The discovery of a previously unknown hepatitis B virus in donkeys and zebras opens up new opportunities for understanding the course of the disease, according to researchers.
Hepatitis B virus infections are among the major global health problems in humans. Particularly problematic is the high number of chronic courses of the disease, causing the deaths of more than 800,000 people globally every year.
So far, there is no therapy to cure the condition.
The discovery of the virus is reported in the Proceedings of the National Academy of Sciences.

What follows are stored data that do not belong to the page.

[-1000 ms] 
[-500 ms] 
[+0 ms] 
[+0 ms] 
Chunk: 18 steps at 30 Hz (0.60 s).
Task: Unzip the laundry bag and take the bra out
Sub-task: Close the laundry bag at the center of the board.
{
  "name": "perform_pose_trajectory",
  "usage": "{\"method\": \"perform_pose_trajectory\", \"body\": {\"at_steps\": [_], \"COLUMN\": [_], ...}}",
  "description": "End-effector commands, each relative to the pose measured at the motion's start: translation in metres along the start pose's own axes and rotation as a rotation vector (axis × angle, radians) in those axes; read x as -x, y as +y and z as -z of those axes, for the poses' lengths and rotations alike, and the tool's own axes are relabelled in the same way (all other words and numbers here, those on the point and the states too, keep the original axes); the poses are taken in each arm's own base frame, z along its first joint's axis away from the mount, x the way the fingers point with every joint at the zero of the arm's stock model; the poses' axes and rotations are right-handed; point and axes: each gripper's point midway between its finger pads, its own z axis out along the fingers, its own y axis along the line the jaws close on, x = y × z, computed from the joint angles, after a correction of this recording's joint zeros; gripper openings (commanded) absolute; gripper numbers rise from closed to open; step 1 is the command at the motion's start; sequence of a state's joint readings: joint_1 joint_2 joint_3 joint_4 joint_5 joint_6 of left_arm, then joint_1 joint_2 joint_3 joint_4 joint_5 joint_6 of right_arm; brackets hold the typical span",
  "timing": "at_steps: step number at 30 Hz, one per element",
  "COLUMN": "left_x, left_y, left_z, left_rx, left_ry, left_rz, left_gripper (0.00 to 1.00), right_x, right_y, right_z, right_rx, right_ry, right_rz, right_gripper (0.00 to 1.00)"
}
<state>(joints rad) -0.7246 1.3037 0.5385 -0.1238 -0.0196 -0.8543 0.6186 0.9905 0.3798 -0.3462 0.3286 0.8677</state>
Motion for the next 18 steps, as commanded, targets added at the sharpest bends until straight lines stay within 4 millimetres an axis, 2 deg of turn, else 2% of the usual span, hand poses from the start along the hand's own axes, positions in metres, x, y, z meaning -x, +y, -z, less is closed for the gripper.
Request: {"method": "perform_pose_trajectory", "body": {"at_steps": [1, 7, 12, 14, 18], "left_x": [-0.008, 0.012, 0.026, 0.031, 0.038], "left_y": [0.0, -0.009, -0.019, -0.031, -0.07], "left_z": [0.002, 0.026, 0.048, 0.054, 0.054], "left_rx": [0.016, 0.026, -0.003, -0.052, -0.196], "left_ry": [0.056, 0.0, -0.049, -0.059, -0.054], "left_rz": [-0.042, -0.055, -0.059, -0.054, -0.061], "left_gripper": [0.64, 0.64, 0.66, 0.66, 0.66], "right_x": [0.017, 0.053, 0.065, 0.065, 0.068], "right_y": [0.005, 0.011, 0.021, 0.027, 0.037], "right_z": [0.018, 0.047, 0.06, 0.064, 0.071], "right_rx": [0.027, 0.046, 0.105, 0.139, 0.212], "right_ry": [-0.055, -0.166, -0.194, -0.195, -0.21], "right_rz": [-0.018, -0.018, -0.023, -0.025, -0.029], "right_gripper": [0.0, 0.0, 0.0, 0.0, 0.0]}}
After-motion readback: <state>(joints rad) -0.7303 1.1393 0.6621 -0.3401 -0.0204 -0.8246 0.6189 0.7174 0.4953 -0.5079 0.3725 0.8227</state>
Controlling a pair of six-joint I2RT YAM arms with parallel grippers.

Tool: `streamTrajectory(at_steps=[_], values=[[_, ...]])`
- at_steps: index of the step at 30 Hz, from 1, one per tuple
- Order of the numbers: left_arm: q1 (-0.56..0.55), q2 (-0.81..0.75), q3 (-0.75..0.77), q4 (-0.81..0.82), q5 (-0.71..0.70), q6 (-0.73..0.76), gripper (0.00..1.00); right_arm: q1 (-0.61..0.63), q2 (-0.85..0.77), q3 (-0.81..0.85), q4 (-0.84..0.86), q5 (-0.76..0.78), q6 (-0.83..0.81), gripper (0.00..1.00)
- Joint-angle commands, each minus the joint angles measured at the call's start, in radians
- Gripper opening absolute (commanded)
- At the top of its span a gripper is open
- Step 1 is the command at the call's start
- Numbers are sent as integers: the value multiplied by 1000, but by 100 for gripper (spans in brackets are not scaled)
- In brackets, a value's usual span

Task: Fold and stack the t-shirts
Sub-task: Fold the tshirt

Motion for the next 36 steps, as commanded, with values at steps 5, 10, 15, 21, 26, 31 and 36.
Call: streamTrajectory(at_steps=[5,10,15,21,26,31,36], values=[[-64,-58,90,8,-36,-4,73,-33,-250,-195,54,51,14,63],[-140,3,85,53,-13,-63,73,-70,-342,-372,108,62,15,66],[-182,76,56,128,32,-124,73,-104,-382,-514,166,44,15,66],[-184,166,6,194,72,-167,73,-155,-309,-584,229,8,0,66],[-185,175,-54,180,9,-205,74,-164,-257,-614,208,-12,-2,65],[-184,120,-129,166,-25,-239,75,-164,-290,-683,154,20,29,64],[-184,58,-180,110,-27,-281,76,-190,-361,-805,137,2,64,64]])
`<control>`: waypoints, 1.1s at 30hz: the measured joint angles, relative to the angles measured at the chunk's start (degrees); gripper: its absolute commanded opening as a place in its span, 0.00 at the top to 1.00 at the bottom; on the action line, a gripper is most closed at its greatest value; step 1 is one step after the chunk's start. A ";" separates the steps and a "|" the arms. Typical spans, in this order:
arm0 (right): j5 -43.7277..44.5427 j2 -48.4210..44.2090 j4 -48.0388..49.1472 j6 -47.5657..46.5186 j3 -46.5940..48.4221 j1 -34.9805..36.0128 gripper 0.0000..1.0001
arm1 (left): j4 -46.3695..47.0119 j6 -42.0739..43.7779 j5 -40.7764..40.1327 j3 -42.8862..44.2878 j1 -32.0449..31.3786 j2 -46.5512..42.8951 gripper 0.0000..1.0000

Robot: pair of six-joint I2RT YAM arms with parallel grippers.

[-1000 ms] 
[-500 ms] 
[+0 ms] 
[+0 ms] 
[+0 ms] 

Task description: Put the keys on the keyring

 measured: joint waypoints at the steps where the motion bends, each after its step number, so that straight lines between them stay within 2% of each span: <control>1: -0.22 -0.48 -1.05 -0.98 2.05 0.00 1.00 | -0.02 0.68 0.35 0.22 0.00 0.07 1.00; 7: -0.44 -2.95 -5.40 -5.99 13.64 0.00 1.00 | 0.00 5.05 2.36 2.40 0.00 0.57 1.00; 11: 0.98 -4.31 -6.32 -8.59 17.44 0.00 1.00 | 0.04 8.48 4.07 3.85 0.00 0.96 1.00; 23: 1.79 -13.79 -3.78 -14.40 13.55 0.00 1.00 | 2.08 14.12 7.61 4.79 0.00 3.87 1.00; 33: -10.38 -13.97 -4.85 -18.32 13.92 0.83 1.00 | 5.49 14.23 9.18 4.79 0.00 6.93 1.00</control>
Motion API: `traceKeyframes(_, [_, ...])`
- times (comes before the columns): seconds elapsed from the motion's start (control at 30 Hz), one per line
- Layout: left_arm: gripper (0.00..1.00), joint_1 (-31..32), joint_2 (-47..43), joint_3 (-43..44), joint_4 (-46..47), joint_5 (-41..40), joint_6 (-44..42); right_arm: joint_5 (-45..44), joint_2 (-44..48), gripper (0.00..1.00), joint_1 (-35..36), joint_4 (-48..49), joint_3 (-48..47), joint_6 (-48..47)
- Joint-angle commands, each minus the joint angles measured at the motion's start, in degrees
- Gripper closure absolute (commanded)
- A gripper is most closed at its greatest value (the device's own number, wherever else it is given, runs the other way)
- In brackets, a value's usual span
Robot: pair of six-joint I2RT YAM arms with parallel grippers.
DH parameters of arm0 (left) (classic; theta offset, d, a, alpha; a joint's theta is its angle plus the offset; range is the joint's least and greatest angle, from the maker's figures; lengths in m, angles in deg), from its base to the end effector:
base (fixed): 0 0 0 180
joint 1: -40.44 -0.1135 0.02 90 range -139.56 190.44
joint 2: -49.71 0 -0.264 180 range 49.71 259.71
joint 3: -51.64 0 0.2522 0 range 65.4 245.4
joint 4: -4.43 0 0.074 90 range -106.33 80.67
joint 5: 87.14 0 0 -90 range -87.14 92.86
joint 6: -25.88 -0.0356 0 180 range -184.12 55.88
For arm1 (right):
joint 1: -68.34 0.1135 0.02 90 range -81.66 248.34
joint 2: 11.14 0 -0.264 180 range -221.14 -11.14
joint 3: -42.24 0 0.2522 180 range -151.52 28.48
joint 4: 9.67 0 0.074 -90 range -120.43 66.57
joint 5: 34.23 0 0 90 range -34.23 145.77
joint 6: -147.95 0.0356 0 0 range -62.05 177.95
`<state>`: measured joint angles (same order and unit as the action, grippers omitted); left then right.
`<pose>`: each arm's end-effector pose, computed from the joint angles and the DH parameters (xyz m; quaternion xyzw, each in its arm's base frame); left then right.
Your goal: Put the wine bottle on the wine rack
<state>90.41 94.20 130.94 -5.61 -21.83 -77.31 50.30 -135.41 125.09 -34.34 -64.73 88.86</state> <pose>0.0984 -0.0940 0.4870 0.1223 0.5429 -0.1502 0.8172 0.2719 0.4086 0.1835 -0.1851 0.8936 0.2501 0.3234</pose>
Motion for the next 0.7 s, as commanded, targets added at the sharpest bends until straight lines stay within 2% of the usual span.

“With the discovery of a new hepatitis B virus in donkeys and zebras capable of causing prolonged infections, we now have the opportunity for a better understanding of the chronic course of the disease and thus also for mitigation or prevention of severe clinical consequences,” said Professor Jan Felix Drexler, a researcher with German Center for Infection Research at the Charité – University Medicine Berlin, which is one of the largest university hospitals in Europe.
In his role with the center, Dr Drexler identifies and characterizes emerging viruses that could be dangerous for humans. This does not appear to be the case with the recently discovered virus.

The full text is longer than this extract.